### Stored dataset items
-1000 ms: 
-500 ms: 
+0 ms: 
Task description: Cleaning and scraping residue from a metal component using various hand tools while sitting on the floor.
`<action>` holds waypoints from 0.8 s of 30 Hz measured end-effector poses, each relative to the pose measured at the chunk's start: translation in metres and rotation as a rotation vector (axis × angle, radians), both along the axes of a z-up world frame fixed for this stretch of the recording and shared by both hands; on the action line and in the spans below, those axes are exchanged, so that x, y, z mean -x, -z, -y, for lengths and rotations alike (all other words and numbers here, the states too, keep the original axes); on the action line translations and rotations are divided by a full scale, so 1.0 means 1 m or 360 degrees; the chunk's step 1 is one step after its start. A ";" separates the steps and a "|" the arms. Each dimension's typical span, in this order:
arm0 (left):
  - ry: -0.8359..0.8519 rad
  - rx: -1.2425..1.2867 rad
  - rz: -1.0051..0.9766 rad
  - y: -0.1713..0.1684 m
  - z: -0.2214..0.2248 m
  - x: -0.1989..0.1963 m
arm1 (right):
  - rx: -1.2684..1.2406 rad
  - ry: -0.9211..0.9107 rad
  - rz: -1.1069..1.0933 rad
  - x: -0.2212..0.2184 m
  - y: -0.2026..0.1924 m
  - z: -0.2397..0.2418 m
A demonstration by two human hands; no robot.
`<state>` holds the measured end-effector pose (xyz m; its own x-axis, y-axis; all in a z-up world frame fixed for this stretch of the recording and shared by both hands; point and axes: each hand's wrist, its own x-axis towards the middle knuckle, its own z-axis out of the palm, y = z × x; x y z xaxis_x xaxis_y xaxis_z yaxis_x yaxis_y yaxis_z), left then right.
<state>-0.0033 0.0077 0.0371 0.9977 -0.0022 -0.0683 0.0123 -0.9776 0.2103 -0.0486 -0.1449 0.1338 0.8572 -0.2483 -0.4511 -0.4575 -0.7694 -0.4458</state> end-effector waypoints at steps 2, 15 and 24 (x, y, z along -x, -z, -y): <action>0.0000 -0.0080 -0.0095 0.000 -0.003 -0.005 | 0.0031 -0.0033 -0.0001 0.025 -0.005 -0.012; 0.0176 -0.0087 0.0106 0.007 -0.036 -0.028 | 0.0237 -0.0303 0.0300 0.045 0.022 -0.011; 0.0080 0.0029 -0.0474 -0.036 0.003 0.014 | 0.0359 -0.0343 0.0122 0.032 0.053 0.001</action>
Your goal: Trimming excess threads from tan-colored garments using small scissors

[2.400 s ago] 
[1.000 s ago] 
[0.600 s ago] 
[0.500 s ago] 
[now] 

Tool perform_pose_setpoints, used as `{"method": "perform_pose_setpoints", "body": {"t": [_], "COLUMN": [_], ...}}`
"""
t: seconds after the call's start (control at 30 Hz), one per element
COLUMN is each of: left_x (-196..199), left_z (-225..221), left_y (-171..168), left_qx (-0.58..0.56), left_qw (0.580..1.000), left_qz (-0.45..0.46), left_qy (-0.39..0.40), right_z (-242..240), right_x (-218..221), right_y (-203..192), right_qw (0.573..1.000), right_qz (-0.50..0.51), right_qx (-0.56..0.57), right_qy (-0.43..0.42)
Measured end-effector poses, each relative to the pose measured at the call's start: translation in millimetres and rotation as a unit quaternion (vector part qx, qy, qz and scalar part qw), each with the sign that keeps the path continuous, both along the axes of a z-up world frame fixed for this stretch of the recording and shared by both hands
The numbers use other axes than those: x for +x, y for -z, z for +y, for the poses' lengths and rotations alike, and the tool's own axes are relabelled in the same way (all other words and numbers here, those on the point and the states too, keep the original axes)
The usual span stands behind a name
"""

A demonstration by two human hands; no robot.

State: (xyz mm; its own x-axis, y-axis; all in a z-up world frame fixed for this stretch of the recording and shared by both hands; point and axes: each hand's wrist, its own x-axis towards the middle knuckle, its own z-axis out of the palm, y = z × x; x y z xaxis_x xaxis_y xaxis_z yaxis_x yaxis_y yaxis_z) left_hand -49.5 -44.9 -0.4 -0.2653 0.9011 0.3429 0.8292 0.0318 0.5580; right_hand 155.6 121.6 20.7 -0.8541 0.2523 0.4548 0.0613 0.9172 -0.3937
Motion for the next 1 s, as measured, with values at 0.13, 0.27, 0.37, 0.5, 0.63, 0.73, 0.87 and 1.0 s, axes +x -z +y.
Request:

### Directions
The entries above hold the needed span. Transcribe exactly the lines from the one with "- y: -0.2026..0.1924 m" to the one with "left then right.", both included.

### Your response
  - y: -0.2026..0.1924 m
  - z: -0.2397..0.2418 m
A demonstration by two human hands; no robot.
`<state>` holds the measured end-effector pose (xyz m; its own x-axis, y-axis; all in a z-up world frame fixed for this stretch of the recording and shared by both hands; point and axes: each hand's wrist, its own x-axis towards the middle knuckle, its own z-axis out of the palm, y = z × x; x y z xaxis_x xaxis_y xaxis_z yaxis_x yaxis_y yaxis_z), left then right.

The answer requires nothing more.